The UN health agency has previously described a pandemic as a situation in which a new virus is causing “sustained community-level outbreaks” in at least two world regions.

Meanwhile, the number of novel coronavirus cases in the world rose to 104,901, including 3,556 deaths, across 95 countries and territories by 1700 GMT on Saturday, according to a report compiled by AFP from official sources.

Cruise ships taken off course as anti-virus controls widen

The spreading new virus — or fears of it — immobilised cruise ships or left them searching for ports on four continents Saturday.

The ships faced trouble in waters of the United States, Malaysia, Egypt and Malta as those aboard got tested or confined to cabins.

Officials in California were deciding on Saturday where to dock the Grand Princess cruise ship, with 3,500 people aboard, after 21 tested positive for the virus. There is evidence the ship now idling off San Francisco was the breeding ground for a deadly cluster of 10 cases during an earlier voyage.

“Those that will need to be quarantined will be quarantined. Those who will require medical help will receive it,” US Vice President Mike Pence said.

President Donald Trump said he would have preferred not to let the passengers disembark onto American soil but would defer to medical experts.

In Egypt, a cruise ship on Egypt's Nile River with over 150 tourists and local crew was in quarantine on Saturday in the southern city of Luxor, and 45 people on board tested positive for the new coronavirus, authorities said.

The statement said the 12 would be transferred to isolation in a hospital on Egypt's north coast. The passengers — who include Americans, French and other nationalities — and the crew remained quarantined on the ship awaiting further test results.

At a news conference in Cairo later Saturday, Health Minister Hala Zayed said 33 others tested positive for the virus. Of the total 45 infected passengers and crew, 19 are foreigners, officials said.
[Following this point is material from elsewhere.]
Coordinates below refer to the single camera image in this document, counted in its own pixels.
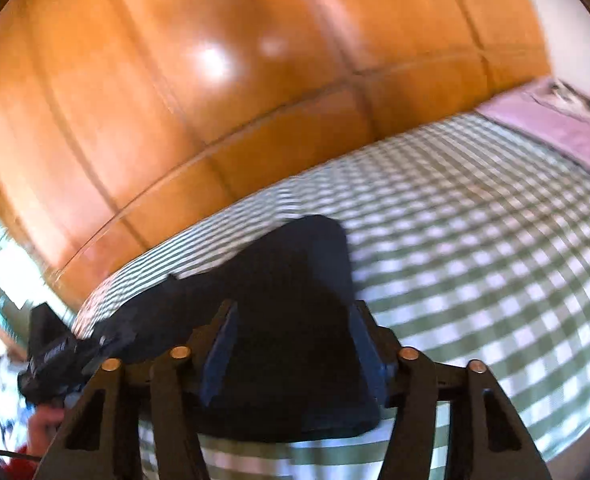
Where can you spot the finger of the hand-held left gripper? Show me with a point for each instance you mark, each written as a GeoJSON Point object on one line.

Health Minister Zayed did not elaborate on the nationalities of the non-Egyptians.

Also on Saturday, the port of Penang in Malaysia turned away the cruise ship Costa Fortuna with 2,000 aboard because there were 64 passengers from Italy, the centre of Europe's epidemic.

It was the second port to reject the ship after Phuket in Thailand.
Now, it’s heading to Singapore.

And in Malta, which reported its first case of the virus on Saturday, the MSC Opera ship agreed not to enter the Mediterranean country’s port — even though there are no infections confirmed on board.